# How to check cell phone?



## cowgirl70 (Aug 10, 2011)

Here is the thing.... Husband has had past PA..... He has a cell phone but only a work cell phone and I have no access to the bill. I can check his calls and messages but have no idea what has been erased. I can check the usage minutes and Text it says data rcvd and sent and total. Is there any other way to check his cell phone? It is just a phone not a fancy I phone. He is not much for texting but I would really like to know what data he is erasing. I know he recieves texts that are deleted at the end of the day because of the data MB:scratchhead:.... HELP PLEASE


----------



## Almostrecovered (Jul 14, 2011)

does it have a sim card?

if so buy a sim card reader and you can get a record of calls made/received, contact list and even some deleted texts (if they arent written over, but unlikely since he isn't a heavy texter)


----------



## cowgirl70 (Aug 10, 2011)

Dont know if his phone even has a Sim Card..... Do all cell phones have them?


----------



## Almostrecovered (Jul 14, 2011)

cowgirl70 said:


> Dont know if his phone even has a Sim Card..... Do all cell phones have them?

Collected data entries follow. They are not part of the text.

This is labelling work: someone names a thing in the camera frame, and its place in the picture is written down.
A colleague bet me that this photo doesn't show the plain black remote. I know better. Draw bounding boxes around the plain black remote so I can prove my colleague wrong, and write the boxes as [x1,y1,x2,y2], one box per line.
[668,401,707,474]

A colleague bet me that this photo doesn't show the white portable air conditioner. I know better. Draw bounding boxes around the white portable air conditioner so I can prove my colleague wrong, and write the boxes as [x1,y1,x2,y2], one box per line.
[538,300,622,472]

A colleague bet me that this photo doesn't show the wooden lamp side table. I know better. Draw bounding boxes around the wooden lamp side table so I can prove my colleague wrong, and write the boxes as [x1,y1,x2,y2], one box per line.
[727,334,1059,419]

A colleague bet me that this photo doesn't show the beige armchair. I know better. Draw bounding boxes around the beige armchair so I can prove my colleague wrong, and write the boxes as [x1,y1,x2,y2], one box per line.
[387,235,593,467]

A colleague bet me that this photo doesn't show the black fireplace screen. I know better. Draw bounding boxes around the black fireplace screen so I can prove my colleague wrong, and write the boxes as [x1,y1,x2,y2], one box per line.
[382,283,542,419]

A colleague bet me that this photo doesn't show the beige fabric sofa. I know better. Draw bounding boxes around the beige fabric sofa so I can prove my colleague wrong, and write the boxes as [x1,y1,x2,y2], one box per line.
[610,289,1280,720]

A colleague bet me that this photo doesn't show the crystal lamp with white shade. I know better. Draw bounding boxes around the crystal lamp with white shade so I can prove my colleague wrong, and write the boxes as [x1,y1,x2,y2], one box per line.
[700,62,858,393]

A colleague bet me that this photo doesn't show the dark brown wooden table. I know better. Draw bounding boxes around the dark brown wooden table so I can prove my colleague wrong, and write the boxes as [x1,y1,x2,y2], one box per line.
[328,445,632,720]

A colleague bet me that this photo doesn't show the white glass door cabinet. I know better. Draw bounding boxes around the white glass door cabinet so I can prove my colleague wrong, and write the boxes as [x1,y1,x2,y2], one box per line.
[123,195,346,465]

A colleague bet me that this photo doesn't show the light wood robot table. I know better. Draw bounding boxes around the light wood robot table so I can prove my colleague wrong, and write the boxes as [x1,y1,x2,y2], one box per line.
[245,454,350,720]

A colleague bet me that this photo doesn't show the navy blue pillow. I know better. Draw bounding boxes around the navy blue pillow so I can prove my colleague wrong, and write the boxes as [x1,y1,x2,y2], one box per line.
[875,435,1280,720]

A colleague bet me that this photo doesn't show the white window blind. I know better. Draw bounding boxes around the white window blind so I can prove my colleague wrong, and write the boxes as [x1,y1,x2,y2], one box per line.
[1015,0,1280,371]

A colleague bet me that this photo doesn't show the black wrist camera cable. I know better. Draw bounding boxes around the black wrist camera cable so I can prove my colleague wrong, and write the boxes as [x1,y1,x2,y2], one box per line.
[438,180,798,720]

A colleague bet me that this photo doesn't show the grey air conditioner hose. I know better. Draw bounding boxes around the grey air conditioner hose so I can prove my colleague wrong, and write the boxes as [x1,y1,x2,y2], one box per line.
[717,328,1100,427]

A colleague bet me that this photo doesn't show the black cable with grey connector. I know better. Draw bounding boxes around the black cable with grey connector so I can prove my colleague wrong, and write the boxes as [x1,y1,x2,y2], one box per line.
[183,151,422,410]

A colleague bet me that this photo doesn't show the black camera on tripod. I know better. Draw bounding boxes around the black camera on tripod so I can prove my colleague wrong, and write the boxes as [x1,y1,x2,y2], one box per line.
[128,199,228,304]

not all but the description of that phone, it sounds as if it will, google the model name with "sim card" and see what pops up, or open the back of the phone and look for it


----------



## Runs like Dog (Feb 25, 2011)

The short answer is yes. The better answer is that recovery forensics can be quite complicated, painstaking and expensive. The slightly less legal way is to clone the phone in a way to mirror everything in and out of the phone in real time (like in The Wire).


----------



## alphaomega (Nov 7, 2010)

Cloning only works on calls and texts recieved.. However, you can make a cell phone turn into a passive receiver, and it basically sniffs the air and logs all traffic on the network. Then, you need some way to sort those millions of transactions each day. Plus, you need to be on the same tower and active channel as the phone logs your trying to intercept. And without the sim card decryptor key of the phone your trying to intercept, the data looks like garbage.

Possible, but impractible. And highly illegal.

Without access to his phone, I would wait for other indicators and proof.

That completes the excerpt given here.